Work task: One part of the entries below is wanted: the lines from the one containing "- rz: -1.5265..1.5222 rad" through the one containing "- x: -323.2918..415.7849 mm". Write those out exactly and nothing else.

======== Task data ========

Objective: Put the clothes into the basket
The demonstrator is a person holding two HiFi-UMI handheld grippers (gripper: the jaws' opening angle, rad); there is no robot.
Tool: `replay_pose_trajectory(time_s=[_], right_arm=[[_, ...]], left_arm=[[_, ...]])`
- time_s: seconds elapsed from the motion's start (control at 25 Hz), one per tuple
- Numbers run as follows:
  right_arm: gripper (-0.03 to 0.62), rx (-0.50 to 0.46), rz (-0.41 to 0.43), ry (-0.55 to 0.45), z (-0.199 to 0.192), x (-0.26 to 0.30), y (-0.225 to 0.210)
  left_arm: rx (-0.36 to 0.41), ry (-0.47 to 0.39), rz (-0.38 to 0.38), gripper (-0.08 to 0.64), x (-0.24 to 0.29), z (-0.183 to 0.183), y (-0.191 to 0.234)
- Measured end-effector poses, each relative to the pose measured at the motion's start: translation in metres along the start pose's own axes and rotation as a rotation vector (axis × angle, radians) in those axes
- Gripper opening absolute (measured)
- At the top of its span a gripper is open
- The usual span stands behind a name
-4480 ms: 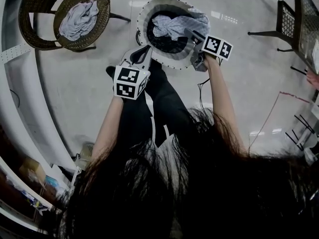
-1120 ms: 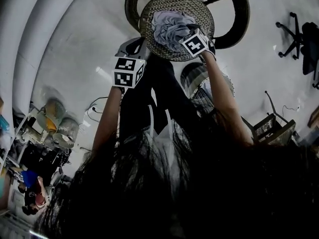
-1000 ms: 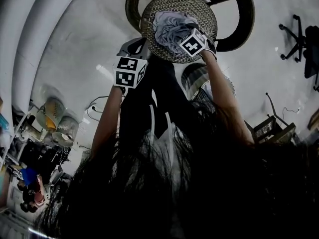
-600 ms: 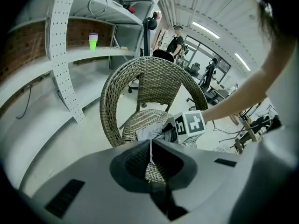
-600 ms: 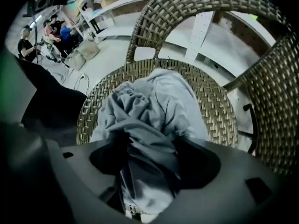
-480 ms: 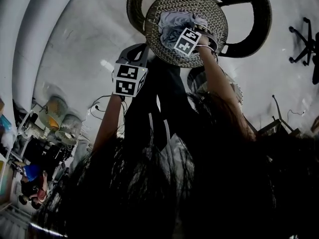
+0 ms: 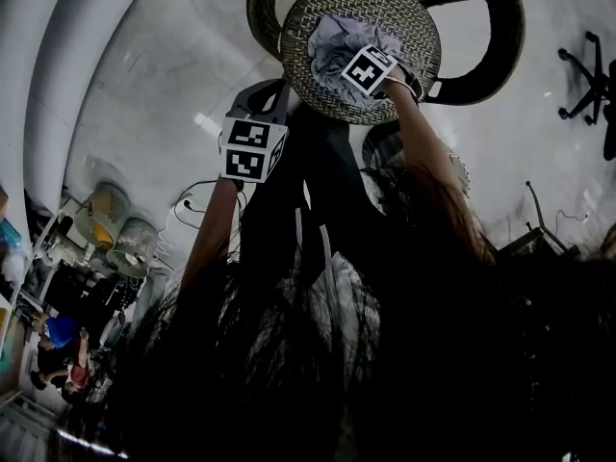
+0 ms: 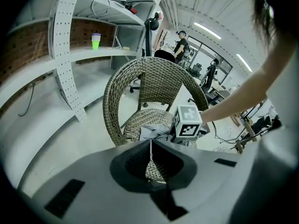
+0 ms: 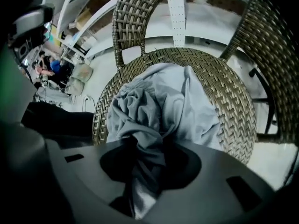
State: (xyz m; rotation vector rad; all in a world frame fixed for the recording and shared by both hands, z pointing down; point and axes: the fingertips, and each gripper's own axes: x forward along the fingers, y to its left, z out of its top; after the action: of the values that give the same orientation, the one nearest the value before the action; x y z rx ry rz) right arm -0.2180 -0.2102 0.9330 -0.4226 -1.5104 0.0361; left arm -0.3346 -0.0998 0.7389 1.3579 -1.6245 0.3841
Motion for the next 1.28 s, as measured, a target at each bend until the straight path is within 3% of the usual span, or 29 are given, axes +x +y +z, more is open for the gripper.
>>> replay_pose_trajectory(time_s=[0.16, 0.28, 0.64, 0.84, 1.16, 1.28], right_arm=[[0.109, 0.198, -0.011, 0.005, -0.026, -0.022, -0.001], [0.104, 0.348, 0.06, -0.099, -0.026, -0.03, 0.016], [0.1, 0.707, 0.166, -0.449, -0.01, -0.109, 0.06], [0.1, 0.805, 0.181, -0.614, 0.002, -0.165, 0.076], [0.1, 0.842, 0.121, -0.777, 0.014, -0.253, 0.109], [0.1, 0.865, 0.115, -0.844, 0.017, -0.278, 0.133]], left_arm=[[0.01, -0.013, 0.005, 0.021, -0.013, 0.0, -0.002], [0.019, -0.024, 0.017, 0.021, -0.027, 0.0, 0.001], [0.028, -0.082, 0.032, 0.023, -0.08, 0.001, -0.007], [0.048, -0.13, 0.024, 0.021, -0.109, 0.008, -0.016], [0.157, -0.198, 0.027, 0.023, -0.164, 0.019, -0.029], [0.165, -0.224, 0.029, 0.021, -0.188, 0.015, -0.031]])
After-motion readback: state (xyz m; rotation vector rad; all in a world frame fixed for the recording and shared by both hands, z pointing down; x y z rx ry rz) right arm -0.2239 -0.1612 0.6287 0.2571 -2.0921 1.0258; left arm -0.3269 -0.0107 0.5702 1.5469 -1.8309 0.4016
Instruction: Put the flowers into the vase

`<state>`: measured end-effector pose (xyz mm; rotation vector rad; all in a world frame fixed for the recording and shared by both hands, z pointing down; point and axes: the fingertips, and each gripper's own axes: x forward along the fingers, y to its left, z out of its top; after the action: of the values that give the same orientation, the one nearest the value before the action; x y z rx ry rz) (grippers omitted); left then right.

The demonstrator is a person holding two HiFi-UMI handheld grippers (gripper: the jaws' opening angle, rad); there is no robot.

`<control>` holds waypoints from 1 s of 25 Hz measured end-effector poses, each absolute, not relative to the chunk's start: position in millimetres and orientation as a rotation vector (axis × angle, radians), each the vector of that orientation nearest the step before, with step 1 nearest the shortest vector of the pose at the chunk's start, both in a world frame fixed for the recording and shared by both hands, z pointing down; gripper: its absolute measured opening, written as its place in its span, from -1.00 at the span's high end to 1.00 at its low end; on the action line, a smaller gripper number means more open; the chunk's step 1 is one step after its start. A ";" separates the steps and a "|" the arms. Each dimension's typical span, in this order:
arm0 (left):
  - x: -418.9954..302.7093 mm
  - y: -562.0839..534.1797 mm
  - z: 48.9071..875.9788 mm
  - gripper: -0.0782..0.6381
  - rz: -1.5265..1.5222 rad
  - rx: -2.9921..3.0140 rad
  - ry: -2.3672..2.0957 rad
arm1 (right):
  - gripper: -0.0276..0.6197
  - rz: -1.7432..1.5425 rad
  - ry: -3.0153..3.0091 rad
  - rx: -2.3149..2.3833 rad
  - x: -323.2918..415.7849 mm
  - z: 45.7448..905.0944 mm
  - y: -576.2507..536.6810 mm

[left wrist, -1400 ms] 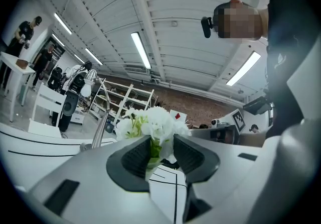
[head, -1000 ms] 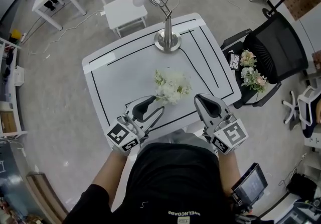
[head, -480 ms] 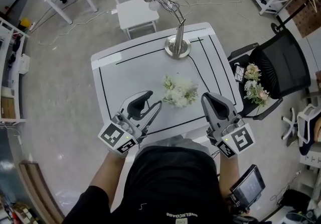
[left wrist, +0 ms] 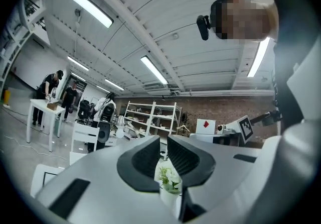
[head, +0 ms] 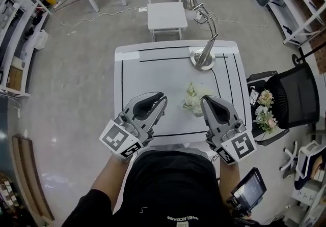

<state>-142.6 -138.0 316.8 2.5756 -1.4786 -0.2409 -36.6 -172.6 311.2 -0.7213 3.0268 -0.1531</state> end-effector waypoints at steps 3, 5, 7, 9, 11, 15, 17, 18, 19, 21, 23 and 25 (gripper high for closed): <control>-158.3 -128.8 309.1 0.70 -0.251 2.531 -1.554 | 0.91 -0.122 3.042 -0.656 -54.4 297.9 -162.4; -167.4 -122.4 305.3 0.73 -0.267 2.501 -1.594 | 0.91 -0.111 3.037 -0.589 -66.7 286.3 -153.6; -174.8 -116.6 303.2 0.75 -0.276 2.476 -1.627 | 0.91 -0.069 3.033 -0.527 -77.7 279.7 -147.3; -180.5 -111.8 301.7 0.77 -0.281 2.459 -1.649 | 0.91 -0.055 3.040 -0.484 -88.0 279.5 -141.9; -184.9 -108.0 300.3 0.77 -0.276 2.452 -1.667 | 0.91 -0.074 3.040 -0.450 -97.9 280.5 -137.3; -188.9 -102.5 298.7 0.77 -0.253 2.446 -1.674 | 0.91 -0.108 3.051 -0.415 -110.5 284.6 -130.9; -191.4 -100.5 299.6 0.77 -0.237 2.445 -1.666 | 0.91 -0.115 3.054 -0.417 -114.1 285.9 -129.0; -193.2 -99.8 300.1 0.77 -0.233 2.442 -1.663 | 0.91 -0.117 3.053 -0.419 -115.7 286.3 -128.3; -195.2 -99.4 300.5 0.77 -0.234 2.438 -1.662 | 0.91 -0.118 3.053 -0.420 -117.3 286.9 -127.7; -198.4 -99.2 301.3 0.77 -0.244 2.430 -1.660 | 0.91 -0.122 3.063 -0.425 -119.7 289.4 -126.6; -199.8 -99.5 302.4 0.77 -0.252 2.426 -1.654 | 0.91 -0.141 3.094 -0.443 -120.9 294.5 -124.8; -199.6 -100.2 303.4 0.77 -0.252 2.426 -1.646 | 0.91 -0.153 3.110 -0.456 -121.3 298.2 -125.2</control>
<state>-199.6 -100.2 303.4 2.4260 -1.6463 -0.2525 -121.3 -125.2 298.2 -0.4555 3.1096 -0.1526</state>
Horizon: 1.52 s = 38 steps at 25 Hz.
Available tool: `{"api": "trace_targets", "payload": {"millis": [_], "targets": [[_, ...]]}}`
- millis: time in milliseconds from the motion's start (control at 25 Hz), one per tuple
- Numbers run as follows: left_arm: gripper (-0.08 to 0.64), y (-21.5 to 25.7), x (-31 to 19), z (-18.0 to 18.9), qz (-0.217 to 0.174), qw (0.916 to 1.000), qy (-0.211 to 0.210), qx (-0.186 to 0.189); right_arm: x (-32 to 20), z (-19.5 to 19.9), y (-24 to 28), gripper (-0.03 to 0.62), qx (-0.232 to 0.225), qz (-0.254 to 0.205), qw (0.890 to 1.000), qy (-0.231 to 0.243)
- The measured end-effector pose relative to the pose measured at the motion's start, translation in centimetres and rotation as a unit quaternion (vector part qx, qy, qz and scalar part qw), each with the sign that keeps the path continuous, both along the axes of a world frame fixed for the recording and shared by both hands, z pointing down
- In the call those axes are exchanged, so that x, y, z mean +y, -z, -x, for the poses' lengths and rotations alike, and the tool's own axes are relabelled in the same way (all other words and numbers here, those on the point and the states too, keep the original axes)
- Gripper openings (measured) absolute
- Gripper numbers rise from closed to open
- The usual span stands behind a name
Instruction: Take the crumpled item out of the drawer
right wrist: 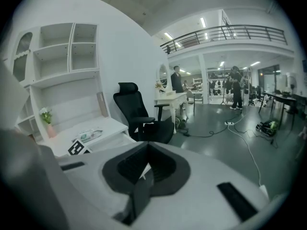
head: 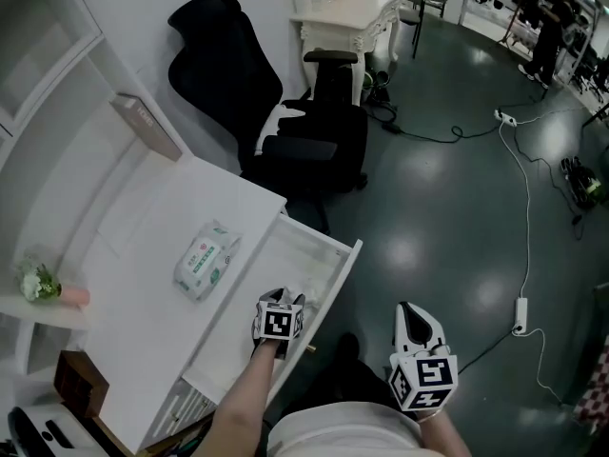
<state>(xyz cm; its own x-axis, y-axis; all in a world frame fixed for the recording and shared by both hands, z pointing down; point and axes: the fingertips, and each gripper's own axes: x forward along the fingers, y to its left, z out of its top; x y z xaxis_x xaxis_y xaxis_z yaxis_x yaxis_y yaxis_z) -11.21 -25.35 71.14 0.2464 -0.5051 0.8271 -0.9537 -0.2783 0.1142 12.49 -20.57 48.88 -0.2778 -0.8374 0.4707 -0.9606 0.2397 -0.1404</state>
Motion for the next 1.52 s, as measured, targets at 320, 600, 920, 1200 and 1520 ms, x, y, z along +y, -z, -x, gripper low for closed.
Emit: {"api": "trace_targets", "payload": {"millis": [320, 600, 920, 1200, 1520], "targets": [[0.216, -1.2, 0.1, -0.2, 0.019, 0.9998, 0.0, 0.003, 0.0, -0.4, -0.2, 0.002, 0.003, 0.003, 1.0, -0.003], [0.196, -2.1, 0.2, -0.7, 0.032, 0.9995, 0.0, 0.008, -0.1, -0.6, -0.5, 0.002, 0.004, 0.008, 1.0, -0.005], [0.155, -2.6, 0.2, -1.0, 0.045, 0.9986, -0.002, 0.028, -0.2, -0.5, -0.7, 0.002, 0.003, 0.011, 1.0, -0.005], [0.126, -2.6, 0.2, -1.2, 0.048, 0.9986, -0.009, 0.02, -0.2, -0.4, -0.8, 0.002, 0.003, 0.015, 1.0, -0.005], [0.102, -2.0, 0.3, -1.4, 0.043, 0.9988, -0.022, 0.012, 0.0, 0.1, -0.5, 0.002, 0.002, 0.013, 1.0, -0.002]]}}
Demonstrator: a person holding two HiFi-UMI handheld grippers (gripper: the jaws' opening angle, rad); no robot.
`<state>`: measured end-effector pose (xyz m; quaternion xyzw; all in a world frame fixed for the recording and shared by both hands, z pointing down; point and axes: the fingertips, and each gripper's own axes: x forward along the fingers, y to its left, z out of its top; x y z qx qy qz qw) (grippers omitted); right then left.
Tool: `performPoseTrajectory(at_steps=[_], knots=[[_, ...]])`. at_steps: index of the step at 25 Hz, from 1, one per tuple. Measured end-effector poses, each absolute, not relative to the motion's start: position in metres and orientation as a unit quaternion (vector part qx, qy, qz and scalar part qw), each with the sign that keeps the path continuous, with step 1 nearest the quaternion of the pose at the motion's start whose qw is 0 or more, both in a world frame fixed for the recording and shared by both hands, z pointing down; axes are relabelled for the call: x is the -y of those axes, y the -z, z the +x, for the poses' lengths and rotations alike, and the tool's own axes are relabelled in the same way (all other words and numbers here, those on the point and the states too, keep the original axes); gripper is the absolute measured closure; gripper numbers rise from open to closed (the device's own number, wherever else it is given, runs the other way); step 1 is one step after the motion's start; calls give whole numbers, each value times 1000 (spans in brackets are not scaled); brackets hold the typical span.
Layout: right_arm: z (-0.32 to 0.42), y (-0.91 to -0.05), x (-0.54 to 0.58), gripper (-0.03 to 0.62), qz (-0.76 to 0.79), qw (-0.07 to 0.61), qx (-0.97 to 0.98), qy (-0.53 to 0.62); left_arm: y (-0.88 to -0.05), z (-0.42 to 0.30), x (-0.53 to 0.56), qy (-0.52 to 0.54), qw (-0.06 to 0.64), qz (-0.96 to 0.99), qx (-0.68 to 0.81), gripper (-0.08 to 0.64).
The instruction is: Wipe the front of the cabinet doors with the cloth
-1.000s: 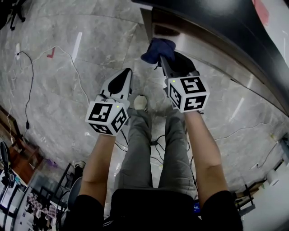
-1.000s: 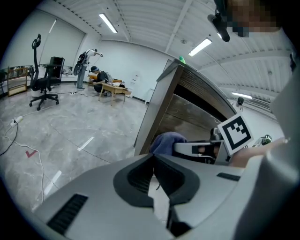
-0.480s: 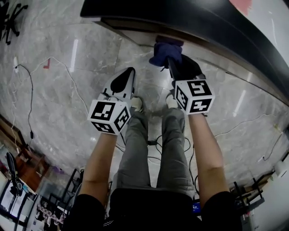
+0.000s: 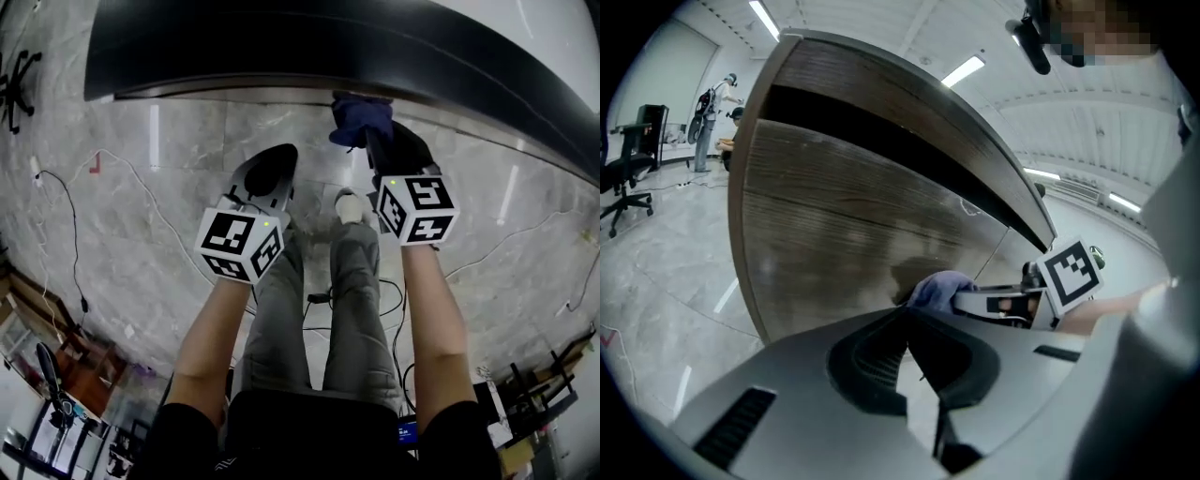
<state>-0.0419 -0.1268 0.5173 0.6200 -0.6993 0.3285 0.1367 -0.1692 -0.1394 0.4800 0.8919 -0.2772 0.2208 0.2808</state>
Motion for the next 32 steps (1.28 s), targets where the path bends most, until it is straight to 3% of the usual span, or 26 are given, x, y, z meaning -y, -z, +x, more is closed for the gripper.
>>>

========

Task answer:
  - rz: -1.5265..1.5222 rad
  - rx: -2.9921..3.0140 rad
  - ry: -2.3672..2.0957 rad
arm1 (right):
  - gripper: -0.0276..0.6197
  - rz: -1.7432..1.5425 rad
  - ry: -3.0153..3.0091 rad
  - rx: -2.3149..2.3833 rad
  - x: -323.2918..415.7849 mm

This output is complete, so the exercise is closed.